Published online June 30, 2010.
Gamma Knife Radiosurgery for Cushing's Disease in Patients with a Normal Magnetic Resonance Imaging Scan
Se-Hwan Kim, Jung-Il Lee, Sung-Tae Kim, Myung-Sik Lee, Moon-Kyu Lee, Kwang-Won Kim, Jong-Hyun Kim
Department of Neurosurgery, Samsung Medical Center, Sungkyunkwan University School of Medicine, Seoul, KoreaDepartment of Radiology, Samsung Medical Center, Sungkyunkwan University School of Medicine, Seoul, KoreaDivision of Endocrinology, Department of Medicine, Samsung Medical Center, Sungkyunkwan University School of Medicine, Seoul, Korea
Abstract
Purpose
: This study was performed to evaluate the effectiveness and safety of gamma knife radiosurgery (GKRS) for Cushing's disease (CD) in patients with a normal magnetic resonance imaging (MRI) scan.
Methods
: This study involved 4 patients (1 man and 3 women ; 14-64 years old). All patients revealed clinical stigmata of CD at history taking and physical examination. MRI performed in all patients and images of all four cases were considered normal. Biochemical assays included basal plasma ACTH and serum cortisol concentrations, 24hr urine free cortisol excretion (UFC), low- and high-dose dexamethasone suppression test (LDDST and HDDST), and bilateral inferior petrosal sinus sampling with corticotropin stimulation. They underwent GKRS as the first-line treatment to avoid risk of surgical exploration. The prescribed marginal dose was 30Gy at the 50% isodose.
Results
: In all patients clinical symptom and sign began to improve within a few weeks after GKRS. Serum cortisol, 24hr UFC, LDDST and HDDST confirmed remission in 4 patients within 6 months after GKRS. However, one patient failed to acquire long term remission. After 41months from GKRS, she underwent right hemihypophysectomy.

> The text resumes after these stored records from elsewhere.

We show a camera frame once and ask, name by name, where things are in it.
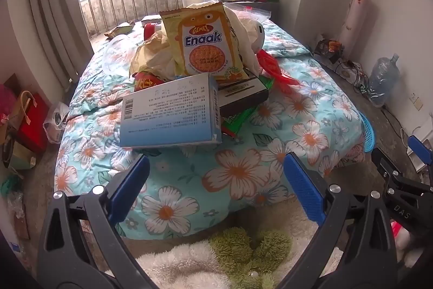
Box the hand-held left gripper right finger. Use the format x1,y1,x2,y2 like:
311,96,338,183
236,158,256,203
283,152,398,289

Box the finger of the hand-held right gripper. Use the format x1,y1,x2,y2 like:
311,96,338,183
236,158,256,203
408,136,433,171
371,147,433,198

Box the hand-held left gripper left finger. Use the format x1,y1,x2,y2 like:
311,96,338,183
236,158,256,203
37,155,151,289

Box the blue plastic basket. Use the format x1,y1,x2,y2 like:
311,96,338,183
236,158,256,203
357,111,377,153

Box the blue white cardboard box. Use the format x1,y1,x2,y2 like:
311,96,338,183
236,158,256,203
119,73,223,149

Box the green snack packet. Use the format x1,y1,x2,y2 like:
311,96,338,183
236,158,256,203
221,106,258,139

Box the red snack packet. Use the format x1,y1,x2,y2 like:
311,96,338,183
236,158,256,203
132,70,166,93

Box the black white cardboard box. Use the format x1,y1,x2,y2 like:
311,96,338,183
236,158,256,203
216,69,270,118

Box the cream plastic bag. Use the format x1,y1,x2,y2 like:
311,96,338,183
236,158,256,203
130,32,185,76

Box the yellow snack packet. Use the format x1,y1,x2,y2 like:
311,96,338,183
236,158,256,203
159,1,249,81

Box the white plastic wrapper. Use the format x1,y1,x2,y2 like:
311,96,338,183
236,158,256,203
225,6,258,73

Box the red white plastic bag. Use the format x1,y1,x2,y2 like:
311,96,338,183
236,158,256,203
389,219,420,262

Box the floral turquoise blanket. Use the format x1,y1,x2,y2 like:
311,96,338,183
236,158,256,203
54,16,368,240

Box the large water jug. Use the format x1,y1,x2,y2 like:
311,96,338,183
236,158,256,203
367,54,400,107

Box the crumpled white plastic bag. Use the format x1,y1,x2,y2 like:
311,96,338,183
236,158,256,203
43,102,70,144

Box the white power strip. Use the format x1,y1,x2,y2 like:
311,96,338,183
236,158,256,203
313,52,362,83

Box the red gift bag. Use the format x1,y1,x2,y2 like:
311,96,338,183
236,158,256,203
8,91,50,154

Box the olive cardboard box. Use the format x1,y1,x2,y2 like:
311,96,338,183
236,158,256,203
2,133,38,171

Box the clear plastic bag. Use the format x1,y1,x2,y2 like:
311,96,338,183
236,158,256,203
101,35,139,73

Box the green plastic bag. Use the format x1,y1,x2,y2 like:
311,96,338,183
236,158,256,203
0,174,21,196

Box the black orange snack bag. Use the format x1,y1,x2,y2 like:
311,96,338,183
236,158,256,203
314,38,344,64

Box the small red white container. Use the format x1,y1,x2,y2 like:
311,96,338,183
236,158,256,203
144,23,161,41

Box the white printed wallpaper roll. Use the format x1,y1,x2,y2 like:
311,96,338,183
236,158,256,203
338,0,372,54

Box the olive brown snack packet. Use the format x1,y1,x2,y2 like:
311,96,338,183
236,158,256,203
104,22,136,39

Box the red mesh bag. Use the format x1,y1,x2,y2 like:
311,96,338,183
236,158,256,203
0,84,17,117

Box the clear zip bag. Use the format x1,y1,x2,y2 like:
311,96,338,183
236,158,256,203
233,3,271,22

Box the grey curtain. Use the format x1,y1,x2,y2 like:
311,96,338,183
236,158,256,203
25,0,93,86

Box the beige wall socket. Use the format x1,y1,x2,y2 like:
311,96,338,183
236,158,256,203
409,93,424,111

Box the black cable tangle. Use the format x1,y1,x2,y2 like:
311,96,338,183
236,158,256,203
352,62,373,93

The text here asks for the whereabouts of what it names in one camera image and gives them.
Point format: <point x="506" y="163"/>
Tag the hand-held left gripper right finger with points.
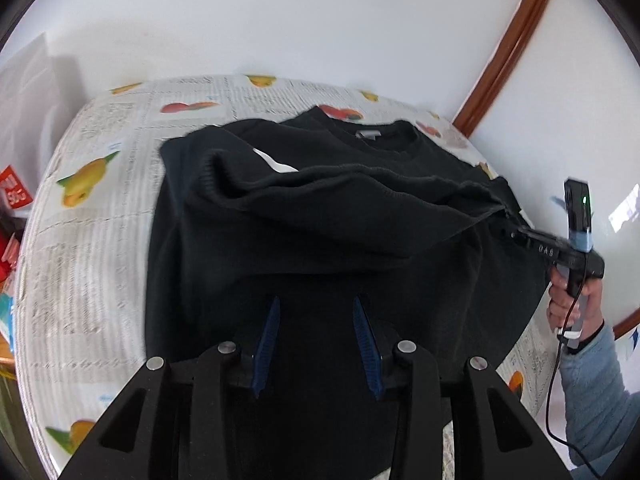
<point x="367" y="350"/>

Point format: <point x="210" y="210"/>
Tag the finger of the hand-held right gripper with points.
<point x="515" y="234"/>

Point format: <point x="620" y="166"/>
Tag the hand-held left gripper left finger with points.
<point x="265" y="345"/>

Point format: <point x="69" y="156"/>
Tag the black sweatshirt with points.
<point x="300" y="235"/>

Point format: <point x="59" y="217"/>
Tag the person's right forearm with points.
<point x="595" y="400"/>

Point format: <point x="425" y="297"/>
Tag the person's right hand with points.
<point x="596" y="305"/>

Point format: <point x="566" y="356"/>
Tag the fruit print tablecloth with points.
<point x="100" y="260"/>

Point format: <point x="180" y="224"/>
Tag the blue white packet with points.
<point x="5" y="320"/>

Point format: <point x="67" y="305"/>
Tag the red paper bag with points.
<point x="9" y="255"/>

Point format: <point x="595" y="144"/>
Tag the red white printed bag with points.
<point x="15" y="187"/>

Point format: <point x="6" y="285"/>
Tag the brown wooden door frame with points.
<point x="520" y="40"/>

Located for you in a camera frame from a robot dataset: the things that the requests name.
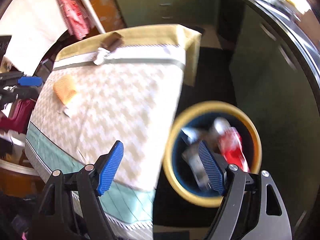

Complications of GKRS did not occur in any patient.
Conclusions
: We suggest GKRS to be considered as an alternative modality of surgical exploration in the patients with pituitary origin of ACTH hypersecretion and normal MRI findings.
Key Words: Cushing disease, ACTH hypersecretion, Pituitary, Gamma knife radiosurgery, Stereotactic radiosurgery.